ABOUT THIS TASK: No pictures belong in the copy. Set down exactly the lines from the one that contains "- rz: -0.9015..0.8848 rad" through the end of the data.

DATASET EXTRACT section start

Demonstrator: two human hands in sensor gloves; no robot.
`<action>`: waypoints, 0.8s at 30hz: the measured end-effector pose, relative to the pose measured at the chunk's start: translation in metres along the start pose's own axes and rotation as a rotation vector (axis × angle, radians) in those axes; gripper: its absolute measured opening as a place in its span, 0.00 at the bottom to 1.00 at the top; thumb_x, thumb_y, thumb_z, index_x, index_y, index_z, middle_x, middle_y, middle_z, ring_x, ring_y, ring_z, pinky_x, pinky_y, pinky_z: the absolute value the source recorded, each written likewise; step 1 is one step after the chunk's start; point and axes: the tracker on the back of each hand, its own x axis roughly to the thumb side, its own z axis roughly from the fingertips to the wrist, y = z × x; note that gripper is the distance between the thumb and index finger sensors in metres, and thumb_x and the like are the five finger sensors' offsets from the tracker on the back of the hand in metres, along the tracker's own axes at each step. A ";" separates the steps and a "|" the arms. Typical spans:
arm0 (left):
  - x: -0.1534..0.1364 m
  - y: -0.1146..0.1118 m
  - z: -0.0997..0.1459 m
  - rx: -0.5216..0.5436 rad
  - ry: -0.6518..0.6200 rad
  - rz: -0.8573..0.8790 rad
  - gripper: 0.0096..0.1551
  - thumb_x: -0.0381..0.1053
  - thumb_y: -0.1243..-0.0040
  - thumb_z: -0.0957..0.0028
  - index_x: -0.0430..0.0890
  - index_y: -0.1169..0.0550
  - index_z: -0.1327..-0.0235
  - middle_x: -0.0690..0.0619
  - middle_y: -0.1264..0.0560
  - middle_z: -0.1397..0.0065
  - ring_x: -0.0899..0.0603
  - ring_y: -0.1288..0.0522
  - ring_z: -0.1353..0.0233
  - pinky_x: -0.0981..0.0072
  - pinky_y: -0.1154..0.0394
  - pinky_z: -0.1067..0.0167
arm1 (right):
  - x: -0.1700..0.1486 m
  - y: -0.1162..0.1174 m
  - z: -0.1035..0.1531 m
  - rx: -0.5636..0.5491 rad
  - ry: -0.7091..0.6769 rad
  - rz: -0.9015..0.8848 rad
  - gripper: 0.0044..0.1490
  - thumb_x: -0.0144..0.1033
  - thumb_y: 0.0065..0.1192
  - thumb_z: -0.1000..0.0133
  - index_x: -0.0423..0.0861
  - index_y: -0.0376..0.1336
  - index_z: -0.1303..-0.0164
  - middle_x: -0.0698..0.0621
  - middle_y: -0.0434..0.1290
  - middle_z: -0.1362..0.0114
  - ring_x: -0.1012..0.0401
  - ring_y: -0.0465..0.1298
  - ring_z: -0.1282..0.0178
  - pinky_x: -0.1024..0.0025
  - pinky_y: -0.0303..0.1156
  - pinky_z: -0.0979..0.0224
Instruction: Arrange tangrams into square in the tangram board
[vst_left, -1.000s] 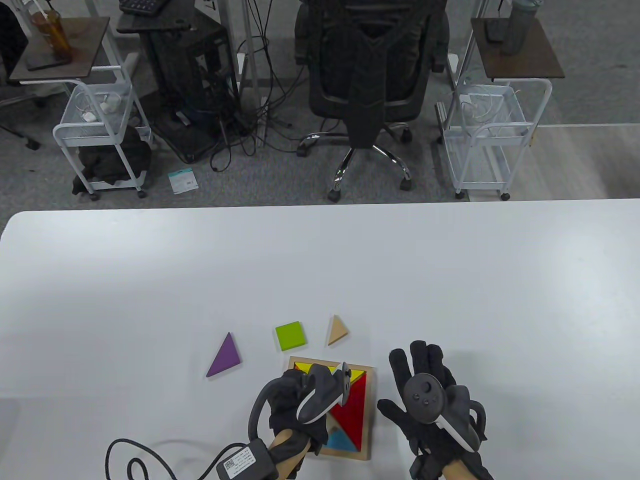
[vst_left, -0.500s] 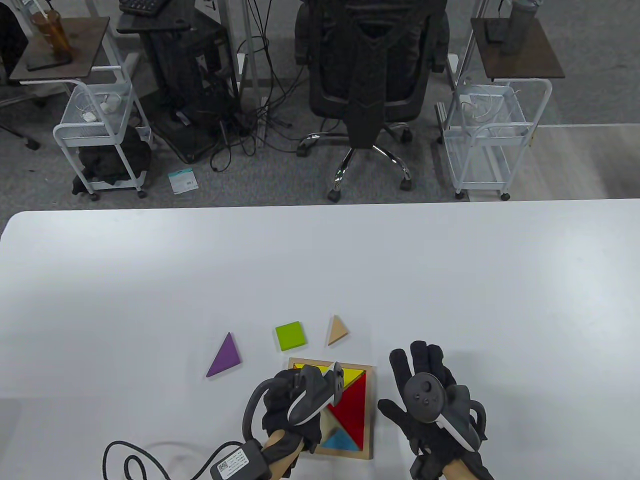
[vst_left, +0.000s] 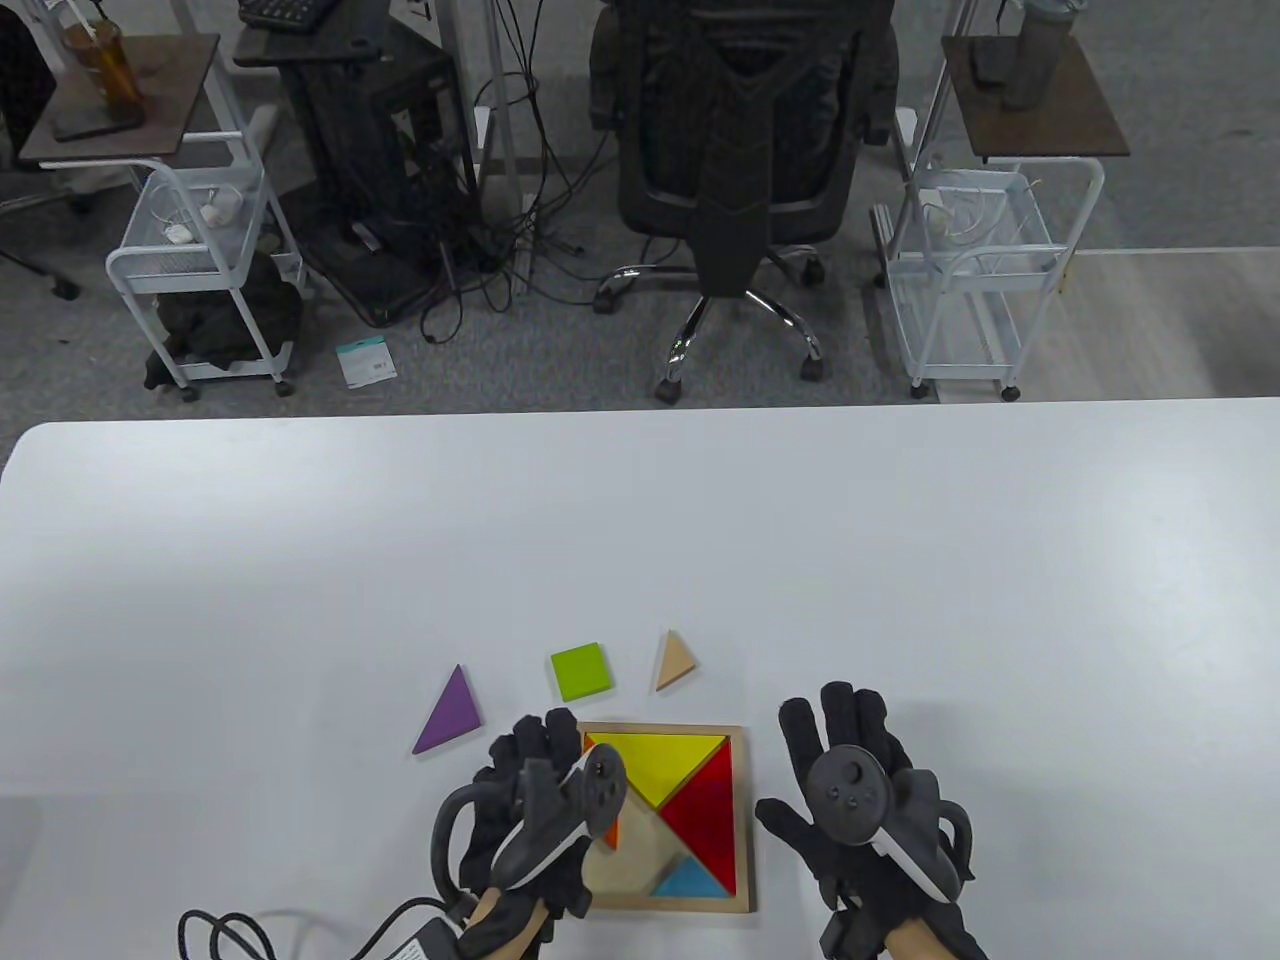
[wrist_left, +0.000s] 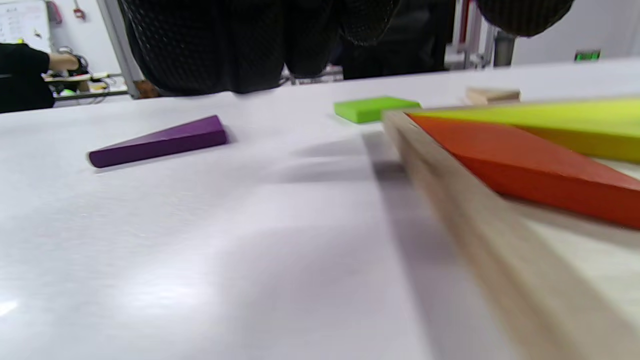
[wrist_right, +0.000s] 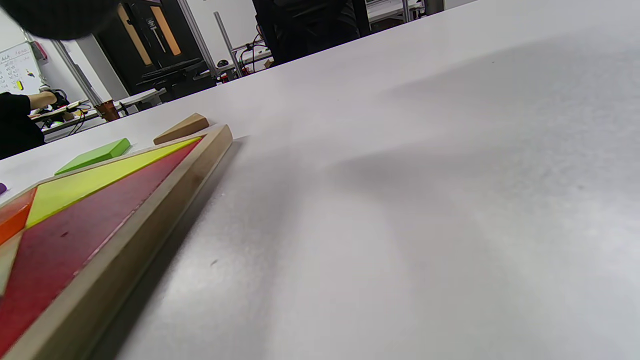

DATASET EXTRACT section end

FINISHED EXERCISE:
  - rz: -0.9015..0.8848 rad
  - gripper: 0.0044..0.1490
  - thumb_x: -0.0144..0.1033
  - thumb_y: 0.0065..0.1192
  - thumb_z: -0.1000..0.0133
  - index_x: -0.0423..0.0861
  - index_y: -0.0376..0.1336
  - index_z: -0.1303..-0.0164
  - middle_x: -0.0698..0.0621
  - middle_y: -0.0434..0.1290
  - middle_z: -0.1362..0.0114
  - ring_x: -0.1012..0.0401
  - ring_y: -0.0465..0.1298
  - ring_z: -0.1282..0.0178
  - pinky_x: -0.1024..0.0025
  - pinky_y: -0.0303..0.1156
  - pinky_z: -0.0979..0.0224
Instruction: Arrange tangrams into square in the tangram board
[vst_left, -1.000s] 
[vst_left, -0.500s] 
[vst_left, +0.000s] 
[wrist_left, +0.000s] 
[wrist_right, +0.000s] 

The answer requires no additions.